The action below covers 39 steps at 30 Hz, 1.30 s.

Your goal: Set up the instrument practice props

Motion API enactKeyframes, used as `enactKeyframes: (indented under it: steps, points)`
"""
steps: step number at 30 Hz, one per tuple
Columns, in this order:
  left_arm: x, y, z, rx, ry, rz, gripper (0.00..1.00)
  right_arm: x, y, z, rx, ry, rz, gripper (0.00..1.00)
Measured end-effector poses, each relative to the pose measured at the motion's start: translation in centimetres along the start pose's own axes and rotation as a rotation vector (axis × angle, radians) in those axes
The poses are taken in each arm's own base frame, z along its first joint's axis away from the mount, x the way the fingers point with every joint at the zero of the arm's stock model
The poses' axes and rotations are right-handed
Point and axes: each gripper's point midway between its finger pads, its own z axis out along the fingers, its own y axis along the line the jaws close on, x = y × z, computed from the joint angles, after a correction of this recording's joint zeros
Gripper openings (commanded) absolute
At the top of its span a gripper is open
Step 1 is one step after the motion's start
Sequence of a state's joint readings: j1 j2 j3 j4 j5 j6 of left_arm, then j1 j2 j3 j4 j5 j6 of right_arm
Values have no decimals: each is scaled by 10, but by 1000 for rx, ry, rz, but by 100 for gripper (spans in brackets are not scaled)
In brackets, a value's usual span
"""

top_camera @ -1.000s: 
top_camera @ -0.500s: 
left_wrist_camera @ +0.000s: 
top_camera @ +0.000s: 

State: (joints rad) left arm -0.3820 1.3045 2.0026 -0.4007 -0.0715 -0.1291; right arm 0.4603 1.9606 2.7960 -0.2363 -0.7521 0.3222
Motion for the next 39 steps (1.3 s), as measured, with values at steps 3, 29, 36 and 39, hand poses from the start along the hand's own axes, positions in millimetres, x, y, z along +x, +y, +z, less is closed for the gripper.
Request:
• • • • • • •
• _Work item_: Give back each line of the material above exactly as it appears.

• _The answer_:
The action below covers 39 steps at 30 Hz, 1.30 s.

Your goal: Set up the instrument practice props

Motion API enactKeyframes, used as `enactKeyframes: (indented under it: steps, points)`
"""
steps: step number at 30 Hz, one per tuple
Columns, in this order:
  left_arm: x, y, z, rx, ry, rz, gripper (0.00..1.00)
  right_arm: x, y, z, rx, ry, rz, gripper (0.00..1.00)
Measured end-effector poses, each relative to the pose measured at the motion's start: translation in centimetres along the start pose's own axes and rotation as a rotation vector (axis × angle, radians) in those axes
The poses are taken in each arm's own base frame, z along its first joint's axis away from the mount, x the way the fingers point with every joint at the zero of the arm's stock model
The poses' axes and rotations are right-handed
Point and axes: each gripper's point midway between its finger pads, its own z axis out along the fingers, its own y axis along the line the jaws close on, x = y × z, computed from the joint angles, after a correction of this recording's joint zeros
Gripper openings (commanded) absolute
At the top of its span a gripper is open
Step 1 is one step after the motion's start
Sequence of a state's joint readings: j1 j2 j3 j4 j5 j6 of left_arm, then j1 j2 j3 j4 j5 j6 of right_arm
Values have no decimals: each is scaled by 10, but by 1000 for rx, ry, rz, but by 100 for gripper (spans in brackets are not scaled)
In brackets, a value's usual span
"""

top_camera @ -1.000s: 
top_camera @ -0.500s: 
left_wrist_camera @ +0.000s: 
top_camera @ +0.000s: 

State: (joints rad) left arm -0.3820 1.3045 2.0026 -0.4007 -0.0715 -0.1291; right arm 0.4603 1.9606 2.7960 -0.2363 -0.7521 0.3222
Motion for the next 39 steps (1.3 s), as measured, with values at steps 3, 29, 36 and 39, hand poses from the start along the hand's own axes, positions in millimetres, x, y, z along +x, +y, +z, less is closed for the gripper.
Request:

With this, the exercise has been completed.